Reusable Code

Learning Python and SAS | 27 September 2021

I often hear some people saying that the reason why we need to switch from SAS to Python is because only in Python we can write reusable code. That is totally wrong! You can and should write reusable code in just about any language. People switch to SAS for other reasons, expenses being one of them.

In SAS, besides the numerous PROCs (procedures) that are reusable, writing macros (or macro functions) is the de facto method.

The analogy to SAS macro in Python is functions. Both SAS macros and Python function take inputs, do something with them, and then either exit after job is done, or return something.
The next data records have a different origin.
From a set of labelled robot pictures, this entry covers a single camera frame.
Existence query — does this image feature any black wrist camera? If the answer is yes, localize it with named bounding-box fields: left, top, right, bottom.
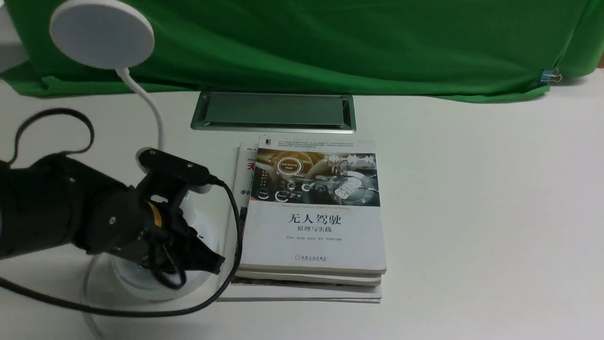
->
left=135, top=148, right=211, bottom=187

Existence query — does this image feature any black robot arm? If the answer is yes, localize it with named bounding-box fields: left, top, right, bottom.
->
left=0, top=148, right=225, bottom=274

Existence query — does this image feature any white lamp power cable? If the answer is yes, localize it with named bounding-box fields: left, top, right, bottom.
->
left=80, top=255, right=107, bottom=340

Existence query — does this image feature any black camera cable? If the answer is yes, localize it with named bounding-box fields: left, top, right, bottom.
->
left=0, top=108, right=244, bottom=318

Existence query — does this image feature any green backdrop cloth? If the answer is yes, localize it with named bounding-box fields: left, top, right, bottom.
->
left=0, top=0, right=604, bottom=103

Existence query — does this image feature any bottom white magazine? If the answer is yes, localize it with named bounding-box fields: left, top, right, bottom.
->
left=218, top=143, right=383, bottom=304

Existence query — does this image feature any blue binder clip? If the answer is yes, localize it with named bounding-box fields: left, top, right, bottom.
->
left=538, top=68, right=562, bottom=86

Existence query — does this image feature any top white self-driving book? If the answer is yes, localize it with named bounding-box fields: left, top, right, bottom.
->
left=240, top=134, right=387, bottom=275

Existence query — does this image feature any silver desk cable hatch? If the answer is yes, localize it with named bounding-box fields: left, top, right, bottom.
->
left=190, top=91, right=357, bottom=134

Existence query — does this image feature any middle white book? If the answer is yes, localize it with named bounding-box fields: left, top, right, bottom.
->
left=236, top=269, right=382, bottom=287

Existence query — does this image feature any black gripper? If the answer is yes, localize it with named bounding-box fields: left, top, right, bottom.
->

The real difference, in my opinion, between the two languages from the reusable code perspective is the Python class object.

If we stay at the function level (the def level), there is not a whole lot different between SAS and Python. What you write with a Python def I can pretty much accomplish the same using a SAS macro.

jargons

  • attribute for any name following a dot. Such as df.shape. Attributes may be read-only or writable. This is not available in SAS.
  • namespace is a mapping from names to objects. SAS has namespace too, even though it may have a different name.

Examples:

  1. the set of built-in names (including functions, and built-in exception names)
  2. the global names in a module; and the local names in a function invocation
  3. the set of attributes of an object.

Note that there is absolutely no relation between names in different namespaces; for instance, two different modules may both define a function deepnn — we must prefix it with its module name.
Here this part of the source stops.